Operations such as message authentication code (MAC), RSA signature padding, and password processing are especially susceptible to timing side channel attacks. These operations include a step that compares two values. If the comparison time is dependent on the inputs, malicious actors can use the timing differences to learn valuable information. This type of attack, known as an oracle attack5, can target processes that are not vulnerable to speculative execution side channels and can operate at an API level.

Consider the following example of simple byte buffer comparison that is not side channel resistant. It first checks that the buffers are the same length and returns false if they don’t match. It then compares each byte, and returns false as soon as a mismatch is found.

bool equals(byte a[], size_t a_len,
            byte b[], size_t b_len) {
  if (a_len != b_len) // data dependent!
    return false;


  for (size_t i = 0; i < a_len; i++) {
    if (a[i] != b[i]) { // data dependent!
      return false;
    }
  }
 
  return true;
}

Functionally this is correct, but in a naive case where the byte strings contain raw passwords, with the expected password in a and the malicious actor’s guess in b, this function provides a couple of oracles6. For simplicity, let’s assume each comparison operation takes one unit of time to execute and other operations take zero time.

First, the malicious actor could determine the correct length of the password by repeatedly causing the function to be invoked with values of increasing length until a runtime measurement of more than one unit is found.

Second, the malicious actor can efficiently find the password one byte at a time by causing the function to be invoked with values of length a_len (discovered using the first oracle), and then increment through valid byte values (for example, for the first byte, the malicious actor sends aaaa, baaa, caaa, etc.) until an increase in execution time is detected. The increase in execution time means the byte being tested has matched, so the malicious actor can then send queries that increment the next byte.

To put the above mechanism into more concrete terms, let’s look at an example system that uses a password between 3 and 5 bytes long and only allows ASCII characters a through z. If a malicious actor wants to find a user's password, and the user's password is oops, the malicious actor uses the following invocations to gain information:

  • aaa (time=1), aaaa (time=2, secret length=4)
  • baaa (time=2), … tooaaa (time=3, first byte is o)
  • obaa (time=3), … toooaa (time=4, second byte is o)
  • ooba (time=4), … tooopa (time=5, third byte is p)
  • oopb (time=5), … tooops (login successful! User’s password is oops)
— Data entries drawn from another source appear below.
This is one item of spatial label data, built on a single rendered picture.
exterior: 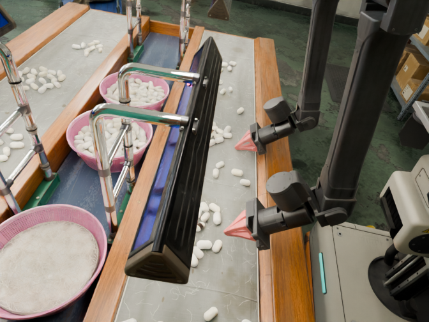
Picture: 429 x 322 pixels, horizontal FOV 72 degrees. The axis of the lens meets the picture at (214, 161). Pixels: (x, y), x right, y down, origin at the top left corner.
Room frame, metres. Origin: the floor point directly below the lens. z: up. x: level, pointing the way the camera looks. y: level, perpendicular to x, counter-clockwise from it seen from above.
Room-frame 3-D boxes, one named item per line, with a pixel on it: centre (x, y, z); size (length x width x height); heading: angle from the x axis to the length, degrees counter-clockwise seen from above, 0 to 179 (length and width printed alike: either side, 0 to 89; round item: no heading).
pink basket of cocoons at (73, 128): (0.72, 0.35, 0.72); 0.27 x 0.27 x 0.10
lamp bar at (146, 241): (0.47, 0.06, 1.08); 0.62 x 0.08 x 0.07; 3
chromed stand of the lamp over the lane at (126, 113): (0.47, 0.14, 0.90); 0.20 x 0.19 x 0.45; 3
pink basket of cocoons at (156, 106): (1.00, 0.36, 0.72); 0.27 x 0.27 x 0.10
Let’s next consider a change to the equals() function to eliminate the second oracle. The malicious actor can still determine the length of the expected password, but cannot optimize the search for each character, so a brute force search is required. They will also make the timing property such that the runtime is always constant related to the smaller of a_len and b_len. The new function accumulates bit differences between a_len and b_len and corresponding members of a and b. If there are no bit differences, the inputs are the same.
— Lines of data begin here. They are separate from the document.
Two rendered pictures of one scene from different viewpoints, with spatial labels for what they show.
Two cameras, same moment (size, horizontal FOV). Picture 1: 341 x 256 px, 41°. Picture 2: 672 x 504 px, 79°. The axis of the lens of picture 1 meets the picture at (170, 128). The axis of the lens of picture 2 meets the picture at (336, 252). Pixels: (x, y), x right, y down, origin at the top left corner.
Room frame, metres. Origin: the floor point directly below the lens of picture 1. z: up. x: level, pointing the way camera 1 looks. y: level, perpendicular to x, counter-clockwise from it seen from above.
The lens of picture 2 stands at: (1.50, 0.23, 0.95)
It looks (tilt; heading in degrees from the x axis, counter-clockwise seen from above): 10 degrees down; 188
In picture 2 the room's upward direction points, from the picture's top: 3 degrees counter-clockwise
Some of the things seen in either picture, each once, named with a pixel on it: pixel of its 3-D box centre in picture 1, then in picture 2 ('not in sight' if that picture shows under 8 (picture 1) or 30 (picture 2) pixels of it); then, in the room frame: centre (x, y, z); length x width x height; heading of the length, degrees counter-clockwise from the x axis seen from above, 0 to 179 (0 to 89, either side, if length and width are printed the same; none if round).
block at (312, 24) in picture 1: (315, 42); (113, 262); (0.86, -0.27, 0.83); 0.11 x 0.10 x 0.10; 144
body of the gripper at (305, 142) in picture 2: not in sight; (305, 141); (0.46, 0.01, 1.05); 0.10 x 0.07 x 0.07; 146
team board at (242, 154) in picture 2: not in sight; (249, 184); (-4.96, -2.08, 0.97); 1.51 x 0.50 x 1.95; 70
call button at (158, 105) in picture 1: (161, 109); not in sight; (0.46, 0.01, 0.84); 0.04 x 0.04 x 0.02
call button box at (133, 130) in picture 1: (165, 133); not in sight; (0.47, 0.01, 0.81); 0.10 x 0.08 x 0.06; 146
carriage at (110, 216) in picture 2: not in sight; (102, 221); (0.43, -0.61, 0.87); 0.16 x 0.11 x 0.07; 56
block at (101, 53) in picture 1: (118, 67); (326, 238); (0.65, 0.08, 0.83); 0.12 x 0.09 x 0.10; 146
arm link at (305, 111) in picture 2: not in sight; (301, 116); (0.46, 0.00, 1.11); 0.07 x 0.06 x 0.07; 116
bool equals(byte a[], size_t a_len,
            byte b[], size_t b_len) {
  volatile size_t x = a_len ^ b_len;


  for (size_t i = 0; ((i < a_len) & (i < b_len)); i++) {
    x |= a[i] ^ b[i];
  }
 
  return (x==0);
}

There are a few details to note. First, the volatile keyword is used for the accumulator variable x. This tells the compiler to not make any optimizing assumptions in the computation x. Without this keyword, an intelligent optimizer may inject an “early out” condition to the loop if x ever becomes non-zero (for example, GCC will do this). Second, differences in length are accumulated in x instead of existing immediately if lengths are different [principle: SIC]. Third, the loop limit expression is designed to exit the loop when i equals the minimum of a_len or b_len without triggering logical short circuit conditions [principles: SIC, SIA]. In C, relational operators are defined to return the integer 1 for true and 0 for false, and the bitwise AND operator (“&”) is used to check that both relational operators are true. If a logical AND operator (“&&”) were used instead, the expression would short circuit evaluate to true without evaluating (i < b_len) when (i < a_len) is false, resulting in a non-constant execution time.

Eliminating the first oracle to determine the expected password length requires the caller to use padded buffers such that a_len and b_len are always identical. Alternatively, the input values are processed using a message digest function and the results compared [principles: SIR, SIC, SID].

The example above uses raw passwords as an example only. In real applications, the recommendation for passwords is to use salted password hashes instead of raw passwords to prevent other types of attacks in addition to the example above, but the same advice on constant time comparison of the salted password hashes applies.

A more likely example where this type of issue is found is timing attacks against MAC values. In this scenario, a system will only accept a message if the sender can also supply a valid MAC value. The malicious actor is trying to get a system to accept their message, but doesn’t know the secret required to compute the valid MAC value. If non-constant time comparison is used, the malicious actor can easily forge the necessary MAC value. In this case, the malicious actor knows the expected MAC length since it’s a public parameter, so they launch the same attack pattern described for passwords with a value range of 0x00 to 0xFF for each byte of the MAC. For instance, if the MAC is four bytes long with value 0x562AC9F8, the guess pattern looks like the following.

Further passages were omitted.